▶ **EXERCISE BRIEF**: In the records below, the lines from the one with "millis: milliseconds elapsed" through the last are to be printed exactly, and nothing else.

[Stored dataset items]
━━━
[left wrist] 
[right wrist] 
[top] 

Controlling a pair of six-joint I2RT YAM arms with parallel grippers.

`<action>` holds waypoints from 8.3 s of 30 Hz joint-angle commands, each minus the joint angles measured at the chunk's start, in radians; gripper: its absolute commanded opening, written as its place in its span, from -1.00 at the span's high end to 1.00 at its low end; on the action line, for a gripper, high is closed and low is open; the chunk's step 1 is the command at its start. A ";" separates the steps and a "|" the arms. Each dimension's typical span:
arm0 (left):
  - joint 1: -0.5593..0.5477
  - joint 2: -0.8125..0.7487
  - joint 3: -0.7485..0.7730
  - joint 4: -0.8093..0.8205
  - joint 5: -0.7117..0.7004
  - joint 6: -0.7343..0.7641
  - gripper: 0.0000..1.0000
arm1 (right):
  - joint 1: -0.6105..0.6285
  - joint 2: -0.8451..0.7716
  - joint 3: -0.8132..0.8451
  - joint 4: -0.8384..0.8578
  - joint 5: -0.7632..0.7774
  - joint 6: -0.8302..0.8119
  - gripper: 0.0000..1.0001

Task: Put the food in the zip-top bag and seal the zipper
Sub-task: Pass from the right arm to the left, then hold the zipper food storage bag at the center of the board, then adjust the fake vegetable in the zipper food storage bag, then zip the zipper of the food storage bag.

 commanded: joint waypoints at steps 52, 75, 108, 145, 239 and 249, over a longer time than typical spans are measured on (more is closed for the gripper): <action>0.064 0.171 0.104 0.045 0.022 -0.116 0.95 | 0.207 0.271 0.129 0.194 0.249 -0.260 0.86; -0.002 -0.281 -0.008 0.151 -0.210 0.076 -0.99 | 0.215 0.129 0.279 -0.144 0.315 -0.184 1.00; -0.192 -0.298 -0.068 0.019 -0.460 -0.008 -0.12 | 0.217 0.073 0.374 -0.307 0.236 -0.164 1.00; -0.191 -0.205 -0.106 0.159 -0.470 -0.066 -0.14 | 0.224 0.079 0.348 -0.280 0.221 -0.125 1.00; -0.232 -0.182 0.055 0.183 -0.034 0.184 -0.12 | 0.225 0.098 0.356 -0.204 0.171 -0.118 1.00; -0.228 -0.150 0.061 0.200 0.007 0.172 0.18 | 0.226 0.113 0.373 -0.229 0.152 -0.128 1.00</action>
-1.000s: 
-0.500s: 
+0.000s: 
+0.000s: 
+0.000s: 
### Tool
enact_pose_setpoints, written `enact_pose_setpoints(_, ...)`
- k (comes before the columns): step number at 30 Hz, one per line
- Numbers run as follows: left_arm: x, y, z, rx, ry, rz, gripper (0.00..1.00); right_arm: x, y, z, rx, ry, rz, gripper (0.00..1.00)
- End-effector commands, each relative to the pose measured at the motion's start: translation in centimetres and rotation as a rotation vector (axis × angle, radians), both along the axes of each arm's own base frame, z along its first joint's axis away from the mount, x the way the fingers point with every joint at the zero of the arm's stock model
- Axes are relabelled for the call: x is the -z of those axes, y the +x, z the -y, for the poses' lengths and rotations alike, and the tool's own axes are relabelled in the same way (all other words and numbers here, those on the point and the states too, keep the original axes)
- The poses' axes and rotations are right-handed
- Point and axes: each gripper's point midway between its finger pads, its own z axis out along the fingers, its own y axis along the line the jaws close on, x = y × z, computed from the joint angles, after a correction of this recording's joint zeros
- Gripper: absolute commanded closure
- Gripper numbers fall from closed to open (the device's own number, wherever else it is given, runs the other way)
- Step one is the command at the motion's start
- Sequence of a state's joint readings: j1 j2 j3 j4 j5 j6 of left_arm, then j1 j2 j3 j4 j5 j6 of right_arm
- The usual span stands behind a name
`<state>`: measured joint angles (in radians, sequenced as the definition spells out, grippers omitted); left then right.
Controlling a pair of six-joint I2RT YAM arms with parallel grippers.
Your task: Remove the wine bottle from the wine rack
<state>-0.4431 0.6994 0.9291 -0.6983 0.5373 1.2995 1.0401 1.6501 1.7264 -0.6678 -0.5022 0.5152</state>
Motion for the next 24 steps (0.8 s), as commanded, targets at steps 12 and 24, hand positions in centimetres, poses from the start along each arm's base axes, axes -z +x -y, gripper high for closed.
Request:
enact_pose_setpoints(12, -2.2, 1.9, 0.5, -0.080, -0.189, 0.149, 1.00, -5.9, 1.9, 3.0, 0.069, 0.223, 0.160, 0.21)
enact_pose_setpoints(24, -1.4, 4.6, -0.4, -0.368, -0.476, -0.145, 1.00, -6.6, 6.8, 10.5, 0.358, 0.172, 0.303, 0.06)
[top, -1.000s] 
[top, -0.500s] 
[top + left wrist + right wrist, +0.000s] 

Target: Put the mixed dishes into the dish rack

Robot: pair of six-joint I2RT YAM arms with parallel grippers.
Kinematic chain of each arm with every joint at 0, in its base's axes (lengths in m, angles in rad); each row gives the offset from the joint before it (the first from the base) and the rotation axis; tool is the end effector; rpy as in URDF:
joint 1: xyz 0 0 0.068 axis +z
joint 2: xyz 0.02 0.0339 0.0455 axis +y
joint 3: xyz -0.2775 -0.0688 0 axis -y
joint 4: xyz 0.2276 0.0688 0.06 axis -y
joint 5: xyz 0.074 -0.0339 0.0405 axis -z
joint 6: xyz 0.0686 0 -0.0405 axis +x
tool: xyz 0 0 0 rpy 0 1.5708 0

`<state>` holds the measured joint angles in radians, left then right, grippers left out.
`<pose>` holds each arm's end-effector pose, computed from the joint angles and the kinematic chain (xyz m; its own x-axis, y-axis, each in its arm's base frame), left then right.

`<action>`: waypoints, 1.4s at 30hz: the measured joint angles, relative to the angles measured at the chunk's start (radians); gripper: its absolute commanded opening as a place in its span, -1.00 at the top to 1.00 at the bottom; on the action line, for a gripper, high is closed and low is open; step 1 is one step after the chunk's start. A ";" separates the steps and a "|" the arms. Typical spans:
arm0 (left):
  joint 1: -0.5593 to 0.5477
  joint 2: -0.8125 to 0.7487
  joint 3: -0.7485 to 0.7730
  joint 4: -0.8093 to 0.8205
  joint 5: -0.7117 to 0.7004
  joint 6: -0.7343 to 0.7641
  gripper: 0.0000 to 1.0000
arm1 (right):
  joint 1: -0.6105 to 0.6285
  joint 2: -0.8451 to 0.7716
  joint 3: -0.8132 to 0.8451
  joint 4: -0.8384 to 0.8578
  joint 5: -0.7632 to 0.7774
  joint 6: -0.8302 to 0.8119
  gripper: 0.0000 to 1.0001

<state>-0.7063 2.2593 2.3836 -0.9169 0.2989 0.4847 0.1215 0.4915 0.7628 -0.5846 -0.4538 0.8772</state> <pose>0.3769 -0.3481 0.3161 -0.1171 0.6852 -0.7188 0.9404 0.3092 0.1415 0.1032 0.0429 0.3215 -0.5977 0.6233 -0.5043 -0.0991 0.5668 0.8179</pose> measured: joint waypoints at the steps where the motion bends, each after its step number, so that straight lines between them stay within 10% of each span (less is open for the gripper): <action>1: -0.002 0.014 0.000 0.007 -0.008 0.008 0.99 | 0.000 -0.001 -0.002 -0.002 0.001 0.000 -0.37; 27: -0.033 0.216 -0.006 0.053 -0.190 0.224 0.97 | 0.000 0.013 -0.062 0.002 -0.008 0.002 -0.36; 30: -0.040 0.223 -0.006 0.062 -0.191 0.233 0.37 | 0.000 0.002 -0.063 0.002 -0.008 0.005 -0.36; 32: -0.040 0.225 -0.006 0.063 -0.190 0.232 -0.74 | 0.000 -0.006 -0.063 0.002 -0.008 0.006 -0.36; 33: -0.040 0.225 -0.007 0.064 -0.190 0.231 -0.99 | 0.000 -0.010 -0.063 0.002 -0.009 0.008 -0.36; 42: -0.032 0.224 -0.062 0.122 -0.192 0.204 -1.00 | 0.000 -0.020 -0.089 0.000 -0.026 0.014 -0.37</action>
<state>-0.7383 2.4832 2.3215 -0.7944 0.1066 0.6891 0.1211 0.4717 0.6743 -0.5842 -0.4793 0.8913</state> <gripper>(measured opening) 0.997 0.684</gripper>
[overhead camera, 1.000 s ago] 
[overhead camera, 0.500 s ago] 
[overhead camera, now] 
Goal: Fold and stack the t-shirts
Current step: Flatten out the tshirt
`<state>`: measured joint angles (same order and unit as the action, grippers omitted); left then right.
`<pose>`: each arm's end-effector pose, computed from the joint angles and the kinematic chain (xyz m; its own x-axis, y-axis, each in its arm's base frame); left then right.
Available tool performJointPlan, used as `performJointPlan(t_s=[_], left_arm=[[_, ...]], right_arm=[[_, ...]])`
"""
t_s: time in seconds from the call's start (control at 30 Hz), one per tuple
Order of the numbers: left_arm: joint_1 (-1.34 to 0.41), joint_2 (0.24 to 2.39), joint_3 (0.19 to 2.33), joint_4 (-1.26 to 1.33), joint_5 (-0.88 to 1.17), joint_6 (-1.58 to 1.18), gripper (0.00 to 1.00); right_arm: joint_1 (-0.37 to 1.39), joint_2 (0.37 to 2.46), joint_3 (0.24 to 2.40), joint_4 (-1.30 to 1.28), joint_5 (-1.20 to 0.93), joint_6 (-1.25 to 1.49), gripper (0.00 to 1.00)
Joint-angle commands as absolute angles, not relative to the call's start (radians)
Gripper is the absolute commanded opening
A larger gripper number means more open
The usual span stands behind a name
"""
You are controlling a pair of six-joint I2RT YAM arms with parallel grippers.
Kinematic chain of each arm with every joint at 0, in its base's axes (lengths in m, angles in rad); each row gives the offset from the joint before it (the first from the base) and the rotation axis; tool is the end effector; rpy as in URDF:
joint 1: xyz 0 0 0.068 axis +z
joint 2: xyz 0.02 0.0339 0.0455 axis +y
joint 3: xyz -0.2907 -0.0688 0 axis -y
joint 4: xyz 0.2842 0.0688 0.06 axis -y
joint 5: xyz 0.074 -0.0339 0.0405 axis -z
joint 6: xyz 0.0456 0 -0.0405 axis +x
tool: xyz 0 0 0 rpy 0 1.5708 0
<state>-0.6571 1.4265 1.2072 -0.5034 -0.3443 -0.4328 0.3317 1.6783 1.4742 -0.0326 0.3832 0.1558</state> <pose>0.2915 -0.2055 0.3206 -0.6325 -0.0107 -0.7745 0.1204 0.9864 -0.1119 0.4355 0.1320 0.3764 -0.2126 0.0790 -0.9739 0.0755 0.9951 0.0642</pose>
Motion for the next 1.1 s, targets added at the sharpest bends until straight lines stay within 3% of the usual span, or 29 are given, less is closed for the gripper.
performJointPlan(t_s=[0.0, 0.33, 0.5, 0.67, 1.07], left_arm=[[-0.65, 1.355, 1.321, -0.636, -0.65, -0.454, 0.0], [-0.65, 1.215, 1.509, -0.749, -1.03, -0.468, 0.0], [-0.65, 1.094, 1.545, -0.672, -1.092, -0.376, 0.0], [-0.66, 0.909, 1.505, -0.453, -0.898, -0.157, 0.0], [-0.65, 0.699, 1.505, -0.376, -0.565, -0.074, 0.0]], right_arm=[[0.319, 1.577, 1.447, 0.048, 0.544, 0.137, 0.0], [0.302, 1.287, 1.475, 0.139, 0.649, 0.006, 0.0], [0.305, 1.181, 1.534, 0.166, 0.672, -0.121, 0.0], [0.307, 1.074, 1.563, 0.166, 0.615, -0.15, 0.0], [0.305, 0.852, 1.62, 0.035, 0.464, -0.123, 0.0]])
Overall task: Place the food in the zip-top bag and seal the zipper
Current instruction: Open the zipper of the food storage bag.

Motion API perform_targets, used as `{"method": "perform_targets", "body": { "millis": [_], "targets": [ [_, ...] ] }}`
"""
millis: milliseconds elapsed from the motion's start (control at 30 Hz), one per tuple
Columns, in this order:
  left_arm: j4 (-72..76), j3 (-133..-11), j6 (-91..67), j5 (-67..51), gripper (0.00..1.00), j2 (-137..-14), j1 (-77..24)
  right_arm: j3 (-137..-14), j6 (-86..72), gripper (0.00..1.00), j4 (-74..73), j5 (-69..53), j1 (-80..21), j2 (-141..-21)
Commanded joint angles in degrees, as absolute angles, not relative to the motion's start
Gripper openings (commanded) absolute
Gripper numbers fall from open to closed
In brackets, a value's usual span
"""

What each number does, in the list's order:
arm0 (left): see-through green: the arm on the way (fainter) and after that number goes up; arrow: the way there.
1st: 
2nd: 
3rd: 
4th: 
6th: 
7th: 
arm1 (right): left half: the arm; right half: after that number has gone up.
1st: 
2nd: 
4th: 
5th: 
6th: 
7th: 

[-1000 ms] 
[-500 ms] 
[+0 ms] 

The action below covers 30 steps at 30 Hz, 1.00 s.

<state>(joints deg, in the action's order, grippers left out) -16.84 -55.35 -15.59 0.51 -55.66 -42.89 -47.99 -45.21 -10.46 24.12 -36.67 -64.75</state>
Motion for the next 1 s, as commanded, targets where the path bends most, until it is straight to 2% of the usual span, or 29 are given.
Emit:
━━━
▶ **EXERCISE OUTPUT**:
millis: milliseconds elapsed from the motion's start (control at 30 Hz), one per tuple
Columns, in this order:
  left_arm: j4 (-72..76), j3 (-133..-11), j6 (-91..67), j5 (-67..51), gripper (0.00..1.00), j2 (-137..-14), j1 (-77..24)
  right_arm: j3 (-137..-14), j6 (-86..72), gripper (0.00..1.00), j4 (-74..73), j5 (-69..53), j1 (-80..21), j2 (-141..-21)
Commanded joint angles in degrees, as absolute angles, not relative to the motion's start
Gripper openings (commanded) absolute
Gripper numbers fall from open to closed
In brackets, a value's usual span
"""

What each number does, in the list's order:
arm0 (left): see-through green: the arm on the way (fainter) and after that number goes up; arrow: the way there.
1st: 
2nd: 
3rd: 
4th: 
6th: 
7th: 
arm1 (right): left half: the arm; right half: after that number has gone up.
1st: 
2nd: 
4th: 
5th: 
6th: 
7th: 

[-1000 ms] 
[-500 ms] 
[+0 ms] 

The action below covers 30 steps at 30 Hz, 1.00 s.

<state>(joints deg, in the action's order, grippers left out) -16.84 -55.35 -15.59 0.51 -55.66 -42.89 -47.99 -45.21 -10.46 24.12 -36.67 -64.75</state>
Motion for the next 1 s, as commanded, targets where the path bends most, until it is straight to 2% of the usual span, or 29 are given.
Emit:

The exercise has been carried out in full.